## [ASSIGNED TASK]
Beginning at the line that holds "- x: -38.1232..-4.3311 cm" and continuing to the last line of the data below, transcribe every line word for word, without pictures.

++++

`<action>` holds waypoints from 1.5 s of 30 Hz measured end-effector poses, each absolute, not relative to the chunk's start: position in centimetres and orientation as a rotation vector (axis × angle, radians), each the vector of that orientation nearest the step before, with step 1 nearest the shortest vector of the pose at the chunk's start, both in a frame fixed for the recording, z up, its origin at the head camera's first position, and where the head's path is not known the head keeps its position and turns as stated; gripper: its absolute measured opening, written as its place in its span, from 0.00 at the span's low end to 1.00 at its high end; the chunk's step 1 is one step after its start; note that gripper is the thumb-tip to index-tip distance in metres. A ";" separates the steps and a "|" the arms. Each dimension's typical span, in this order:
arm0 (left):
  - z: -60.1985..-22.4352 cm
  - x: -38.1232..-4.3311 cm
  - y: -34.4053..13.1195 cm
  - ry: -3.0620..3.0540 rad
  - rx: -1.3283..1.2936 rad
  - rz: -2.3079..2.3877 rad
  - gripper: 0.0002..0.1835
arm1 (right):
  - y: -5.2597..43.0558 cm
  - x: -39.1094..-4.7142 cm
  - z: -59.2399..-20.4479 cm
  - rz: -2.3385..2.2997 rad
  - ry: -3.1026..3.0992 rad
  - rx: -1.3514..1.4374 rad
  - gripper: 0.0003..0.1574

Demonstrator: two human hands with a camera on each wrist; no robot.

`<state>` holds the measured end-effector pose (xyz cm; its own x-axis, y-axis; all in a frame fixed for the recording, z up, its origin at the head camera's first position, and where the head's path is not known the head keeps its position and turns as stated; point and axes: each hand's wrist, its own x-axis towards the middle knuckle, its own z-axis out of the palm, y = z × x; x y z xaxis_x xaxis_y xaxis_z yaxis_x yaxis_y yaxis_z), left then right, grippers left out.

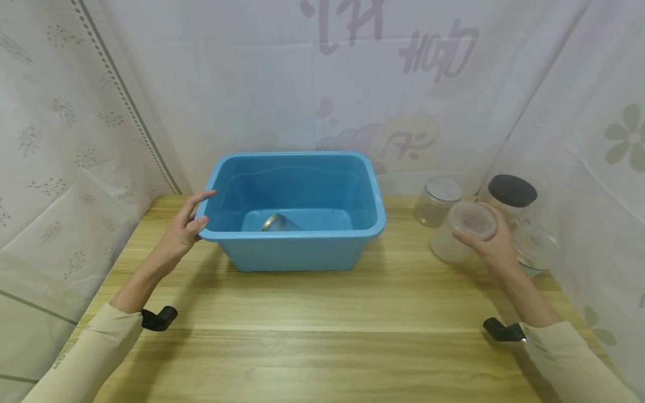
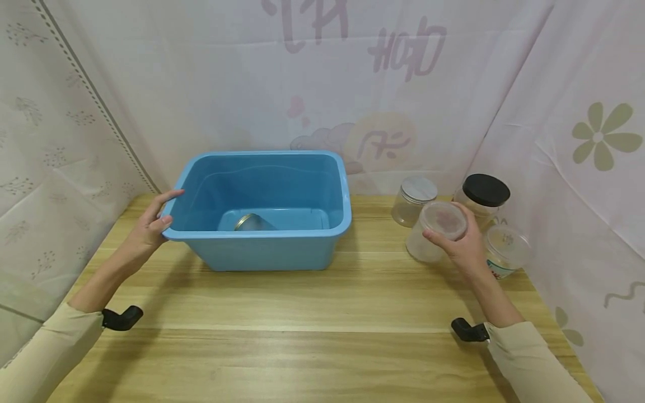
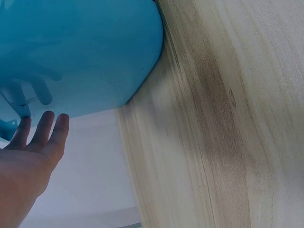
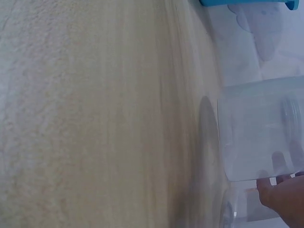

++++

## [ANSWER FOR THIS EXERCISE]
  - x: -38.1232..-4.3311 cm
  - y: -34.4053..13.1195 cm
  - ry: -3.0620..3.0540 rad
  - rx: -1.3283..1.2936 rad
  - rz: -2.3079..2.3877 rad
  - gripper: 0.0002..0.1835
arm1 (right):
  - y: -5.2597..43.0558 cm
  - x: -39.1094..-4.7142 cm
  - z: -59.2399..-20.4479 cm
  - rz: -2.3385..2.2997 rad
  - ry: -3.1026..3.0992 rad
  - rx: -1.3514..1.4374 rad
  - gripper: 0.0003..0.1574

Demonstrator: two human hands with a camera on each wrist; no robot.

`<state>` holds the measured end-effector pose (xyz cm; its own x-axis, y-axis; all in a frame fixed for the recording, z up, its origin at the head camera's first position, and where the head's path is not known the head keeps its position and turns as stated; point and axes: each hand's wrist, its own x-axis towards the middle knuckle, its own z-axis out of the palm, y = z × x; x y z xaxis_x xaxis_y xaxis_z yaxis_x yaxis_y yaxis_z), left then right, grippers left out.

Nothing else belongs to this answer.